Граф Платон Зубов | страница 3
Кто же она: Синий чулок, если обратиться к понятиям XIX века, или искательница приключений, к которым был достаточно снисходителен век XVIII-й? Первые оценки современников были именно такими.
А между тем книжные занятия и разговоры принесли редкую образованность и что еще важнее — умение ее использовать. В борьбе за власть. Единомышленница французских энциклопедистов на ступенях русского трона — на это трудно было не обратить внимания. Мнимые и действительные участники легкомысленных развлечений превратились в тех, кто только и мог помочь заезжей немецкой принцессе совершить невероятное — вступить на русский престол.
Непостоянство симпатий и связей, в конце концов, по справедливому замечанию все того же неумолимого Пушкина, действительно становилось тем марафоном, в который не упускали возможности включиться все новые и новые искатели случайно перехваченной власти и ничем не заслуженных богатств.
Человеческие чувства, если они и не могли оставаться в стороне от этого марафона, то, во всяком случае, всегда покорно уступали единственно важному для Великой Екатерины чувству — власти. Императорской. Самодержавной. Ни с кем и ни в чем не разделенной.
Юность не могла стать ее вечной спутницей, зато и старость, черты привносимых временем разрушений, становились и вовсе недопустимыми. Екатерина была откровенной в анализе собственных побуждений и успехов. Для нее все сводилось к «умению страшно хотеть» и — «быть твердой в своих решениях».
Часть I
Белая ночь. Исповедь
Петербург. Зимний дворец. Екатерина II.
Все. Значит, все… Неужели все? В таком деле простые сплетни переносить Анна Степановна не осмелилась бы. Нет! Протасова. «Королева с островов Гаити». «Королева Лото»… Рыхлая. Чернявая. Волосы на губе щеткой.

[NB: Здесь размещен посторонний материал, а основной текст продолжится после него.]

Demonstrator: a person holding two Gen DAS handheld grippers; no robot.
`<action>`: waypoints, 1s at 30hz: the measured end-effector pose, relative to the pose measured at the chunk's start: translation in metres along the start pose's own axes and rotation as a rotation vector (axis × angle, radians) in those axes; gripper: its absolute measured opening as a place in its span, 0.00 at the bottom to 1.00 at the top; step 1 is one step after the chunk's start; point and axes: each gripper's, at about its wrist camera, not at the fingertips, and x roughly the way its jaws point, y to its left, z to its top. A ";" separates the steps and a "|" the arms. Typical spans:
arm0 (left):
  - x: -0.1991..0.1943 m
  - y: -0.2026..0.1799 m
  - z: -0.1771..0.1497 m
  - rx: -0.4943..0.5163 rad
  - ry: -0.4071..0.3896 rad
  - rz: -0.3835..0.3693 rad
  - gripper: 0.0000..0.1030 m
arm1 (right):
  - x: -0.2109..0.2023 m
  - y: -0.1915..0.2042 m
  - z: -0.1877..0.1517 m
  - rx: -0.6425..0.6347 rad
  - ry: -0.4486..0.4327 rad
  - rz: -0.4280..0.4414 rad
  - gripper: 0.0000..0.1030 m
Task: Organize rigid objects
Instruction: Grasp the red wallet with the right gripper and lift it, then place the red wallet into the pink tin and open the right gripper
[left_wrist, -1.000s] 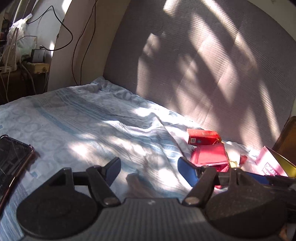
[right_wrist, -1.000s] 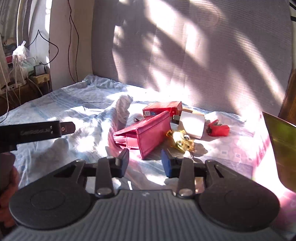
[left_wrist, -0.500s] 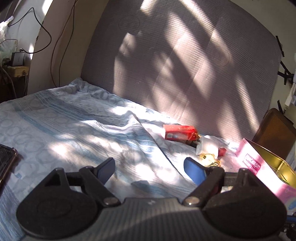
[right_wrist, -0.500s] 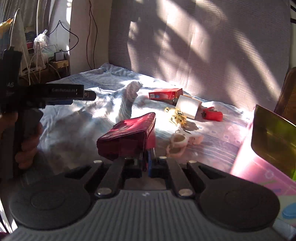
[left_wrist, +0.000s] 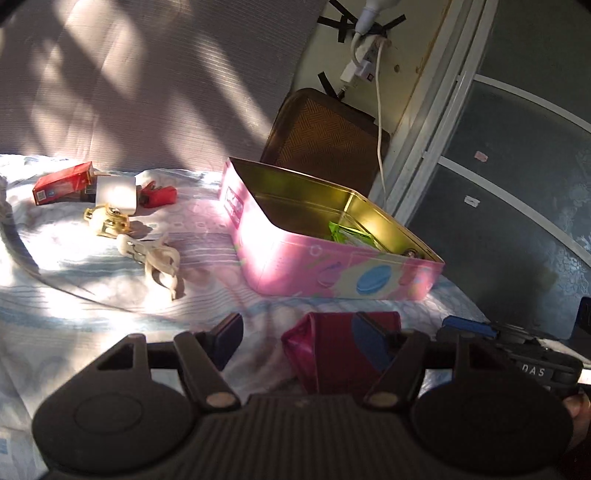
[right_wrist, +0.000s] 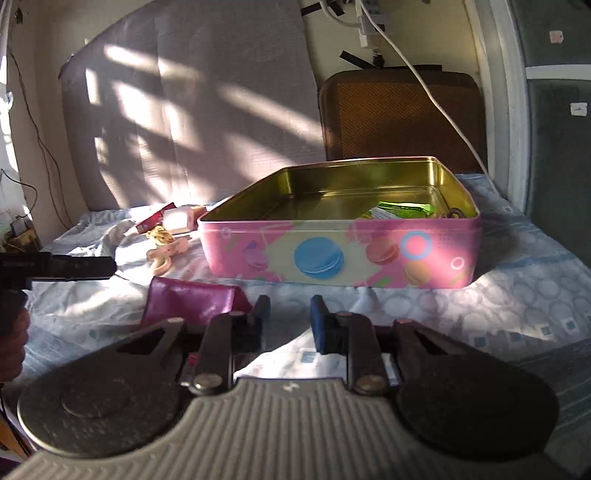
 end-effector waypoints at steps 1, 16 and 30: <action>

Орловская память[2]. Как братцы тогда хлопотали, чтобы кругом свои были. Одни свои. От самих и памяти не осталось. Анна Степановна словно приросла к двору. Ничего кроме видеть не хочет. Ее бы воля, из дворца не вышла. Вся дорога — от своих комнат до царских покоев. Стол от императрицы. Счастье — разрешила государыня пятерых племянниц к себе взять. В тесноте, да не в обиде. О них вся забота, о себе — никогда. Какие женихи! Сколько раз повторяла: лишь бы государыне до конца служить, угодной оставаться.
Угодной… Боже, о чем я? «Не знаю, как мне сказать об этом, ваше величество…» Капельки пота по лицу. Щеки побледнели, дрожат… После ужина аудиенции минутной попросила — чтоб без свидетелей. Попова отослать пришлось. Отошел — оглянулся.